____ STORED DATA

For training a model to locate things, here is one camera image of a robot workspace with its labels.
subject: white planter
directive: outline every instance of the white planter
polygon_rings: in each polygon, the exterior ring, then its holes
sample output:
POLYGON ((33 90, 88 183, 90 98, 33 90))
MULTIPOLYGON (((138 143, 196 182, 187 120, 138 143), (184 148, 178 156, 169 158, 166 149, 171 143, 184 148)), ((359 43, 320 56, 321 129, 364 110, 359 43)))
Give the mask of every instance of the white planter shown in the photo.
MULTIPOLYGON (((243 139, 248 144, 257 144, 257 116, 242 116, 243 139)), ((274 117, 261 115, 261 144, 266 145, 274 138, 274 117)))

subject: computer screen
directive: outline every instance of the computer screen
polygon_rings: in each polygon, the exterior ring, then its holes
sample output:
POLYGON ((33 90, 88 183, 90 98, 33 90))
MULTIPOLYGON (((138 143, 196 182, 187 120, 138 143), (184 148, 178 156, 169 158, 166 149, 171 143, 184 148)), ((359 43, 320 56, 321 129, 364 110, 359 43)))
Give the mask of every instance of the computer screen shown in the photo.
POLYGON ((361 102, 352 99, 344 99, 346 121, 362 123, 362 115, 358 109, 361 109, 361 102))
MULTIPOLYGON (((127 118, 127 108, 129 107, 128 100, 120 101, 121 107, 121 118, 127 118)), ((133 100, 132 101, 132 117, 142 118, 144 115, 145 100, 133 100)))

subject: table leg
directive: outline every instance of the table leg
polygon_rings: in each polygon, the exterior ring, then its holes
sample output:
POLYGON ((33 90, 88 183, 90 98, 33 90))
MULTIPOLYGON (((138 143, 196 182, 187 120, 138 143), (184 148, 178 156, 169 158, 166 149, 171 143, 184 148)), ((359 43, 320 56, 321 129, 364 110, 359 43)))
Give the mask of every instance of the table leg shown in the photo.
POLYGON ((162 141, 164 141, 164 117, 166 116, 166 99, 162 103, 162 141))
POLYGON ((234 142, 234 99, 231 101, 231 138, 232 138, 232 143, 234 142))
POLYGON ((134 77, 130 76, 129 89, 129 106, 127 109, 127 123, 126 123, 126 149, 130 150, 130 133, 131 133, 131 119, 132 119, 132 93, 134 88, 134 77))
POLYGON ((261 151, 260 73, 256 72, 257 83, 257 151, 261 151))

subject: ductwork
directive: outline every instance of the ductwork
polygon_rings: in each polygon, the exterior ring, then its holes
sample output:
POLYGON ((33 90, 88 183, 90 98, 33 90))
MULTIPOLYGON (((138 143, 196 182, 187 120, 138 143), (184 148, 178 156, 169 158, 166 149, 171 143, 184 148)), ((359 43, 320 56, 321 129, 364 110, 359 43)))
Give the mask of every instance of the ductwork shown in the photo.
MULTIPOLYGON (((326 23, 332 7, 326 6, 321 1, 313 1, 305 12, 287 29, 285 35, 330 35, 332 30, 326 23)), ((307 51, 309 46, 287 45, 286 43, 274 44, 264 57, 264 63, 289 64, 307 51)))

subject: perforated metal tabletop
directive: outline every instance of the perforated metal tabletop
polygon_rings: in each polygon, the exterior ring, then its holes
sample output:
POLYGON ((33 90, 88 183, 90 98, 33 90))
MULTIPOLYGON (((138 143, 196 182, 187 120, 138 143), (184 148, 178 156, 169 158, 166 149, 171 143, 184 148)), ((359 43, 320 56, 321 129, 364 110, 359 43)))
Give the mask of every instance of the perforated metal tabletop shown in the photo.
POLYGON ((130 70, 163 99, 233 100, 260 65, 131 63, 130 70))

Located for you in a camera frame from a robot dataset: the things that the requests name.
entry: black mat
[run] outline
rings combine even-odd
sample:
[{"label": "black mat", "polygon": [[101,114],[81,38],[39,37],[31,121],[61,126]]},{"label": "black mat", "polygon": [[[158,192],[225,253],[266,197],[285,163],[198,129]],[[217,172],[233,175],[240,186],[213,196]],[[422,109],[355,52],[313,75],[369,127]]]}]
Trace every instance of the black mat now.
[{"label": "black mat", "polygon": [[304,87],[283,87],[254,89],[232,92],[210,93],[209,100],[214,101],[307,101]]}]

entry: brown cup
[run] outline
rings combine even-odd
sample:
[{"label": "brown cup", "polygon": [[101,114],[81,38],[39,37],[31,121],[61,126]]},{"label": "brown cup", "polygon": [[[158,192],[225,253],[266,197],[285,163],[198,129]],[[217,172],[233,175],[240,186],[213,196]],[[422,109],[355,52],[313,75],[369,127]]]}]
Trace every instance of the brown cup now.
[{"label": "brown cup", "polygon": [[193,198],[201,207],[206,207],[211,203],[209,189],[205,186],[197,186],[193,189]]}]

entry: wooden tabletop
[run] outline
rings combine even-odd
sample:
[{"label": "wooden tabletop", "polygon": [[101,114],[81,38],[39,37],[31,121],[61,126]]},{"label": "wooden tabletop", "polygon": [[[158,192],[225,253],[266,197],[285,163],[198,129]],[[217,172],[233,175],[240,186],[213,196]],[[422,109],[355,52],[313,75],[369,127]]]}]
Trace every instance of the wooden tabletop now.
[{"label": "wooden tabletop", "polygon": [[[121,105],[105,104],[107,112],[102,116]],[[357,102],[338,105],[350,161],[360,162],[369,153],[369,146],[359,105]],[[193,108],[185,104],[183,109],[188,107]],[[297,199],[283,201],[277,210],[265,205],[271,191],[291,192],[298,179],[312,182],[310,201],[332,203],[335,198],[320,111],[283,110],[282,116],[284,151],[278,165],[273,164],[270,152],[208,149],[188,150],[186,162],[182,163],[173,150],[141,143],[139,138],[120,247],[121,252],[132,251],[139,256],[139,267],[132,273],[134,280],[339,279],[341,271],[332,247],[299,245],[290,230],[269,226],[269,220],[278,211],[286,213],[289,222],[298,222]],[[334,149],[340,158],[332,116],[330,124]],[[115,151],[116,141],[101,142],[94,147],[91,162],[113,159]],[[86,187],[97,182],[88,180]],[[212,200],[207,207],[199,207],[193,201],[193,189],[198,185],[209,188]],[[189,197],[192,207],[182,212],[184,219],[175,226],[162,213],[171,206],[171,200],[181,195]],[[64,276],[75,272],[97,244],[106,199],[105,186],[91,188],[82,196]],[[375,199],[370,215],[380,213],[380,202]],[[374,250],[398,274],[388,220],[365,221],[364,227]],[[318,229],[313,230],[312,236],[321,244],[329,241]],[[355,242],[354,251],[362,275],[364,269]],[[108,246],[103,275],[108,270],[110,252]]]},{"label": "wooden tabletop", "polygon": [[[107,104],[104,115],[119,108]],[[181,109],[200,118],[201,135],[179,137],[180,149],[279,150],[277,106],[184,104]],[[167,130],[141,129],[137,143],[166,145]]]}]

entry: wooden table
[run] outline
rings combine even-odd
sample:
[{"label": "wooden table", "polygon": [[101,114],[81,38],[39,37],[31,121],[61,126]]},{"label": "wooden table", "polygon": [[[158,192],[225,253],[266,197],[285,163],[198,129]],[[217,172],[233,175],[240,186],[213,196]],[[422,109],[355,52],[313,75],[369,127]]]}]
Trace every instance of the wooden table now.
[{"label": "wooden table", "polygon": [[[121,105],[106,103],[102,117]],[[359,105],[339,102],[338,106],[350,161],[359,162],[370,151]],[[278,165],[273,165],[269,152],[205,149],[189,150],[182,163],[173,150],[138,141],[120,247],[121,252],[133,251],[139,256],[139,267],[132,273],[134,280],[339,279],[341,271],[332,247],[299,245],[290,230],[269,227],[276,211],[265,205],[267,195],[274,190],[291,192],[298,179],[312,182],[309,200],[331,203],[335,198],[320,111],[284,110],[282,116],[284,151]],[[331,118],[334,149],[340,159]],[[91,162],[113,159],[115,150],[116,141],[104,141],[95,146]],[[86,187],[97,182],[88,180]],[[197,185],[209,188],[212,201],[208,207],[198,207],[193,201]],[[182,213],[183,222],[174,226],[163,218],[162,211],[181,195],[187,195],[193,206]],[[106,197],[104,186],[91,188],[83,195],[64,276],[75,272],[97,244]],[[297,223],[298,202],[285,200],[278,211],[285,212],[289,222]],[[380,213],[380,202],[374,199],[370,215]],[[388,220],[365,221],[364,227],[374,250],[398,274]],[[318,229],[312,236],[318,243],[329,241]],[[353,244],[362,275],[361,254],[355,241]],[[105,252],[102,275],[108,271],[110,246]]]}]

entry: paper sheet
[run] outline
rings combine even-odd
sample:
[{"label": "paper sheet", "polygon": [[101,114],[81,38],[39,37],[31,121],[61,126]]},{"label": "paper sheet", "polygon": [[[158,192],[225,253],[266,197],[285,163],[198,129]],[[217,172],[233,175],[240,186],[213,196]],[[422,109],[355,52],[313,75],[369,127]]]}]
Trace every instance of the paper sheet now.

________

### REQUIREMENT
Exactly as they appear, retype the lines from the start of the records through the line containing "subject: computer screen".

### RESPONSE
For training a model to locate things, here is one camera image of a robot workspace with its labels.
subject: white planter
directive: outline every instance of the white planter
polygon_rings: in each polygon, the exterior ring, then its holes
sample output:
POLYGON ((33 90, 88 183, 90 98, 33 90))
MULTIPOLYGON (((138 143, 196 182, 187 120, 138 143), (184 148, 178 156, 169 158, 166 149, 171 143, 184 148)), ((359 43, 320 56, 321 129, 364 110, 359 43)))
Give the mask of every instance of the white planter shown in the photo.
MULTIPOLYGON (((243 139, 248 144, 257 144, 257 116, 242 116, 243 139)), ((274 117, 261 115, 261 144, 266 145, 274 138, 274 117)))

subject: computer screen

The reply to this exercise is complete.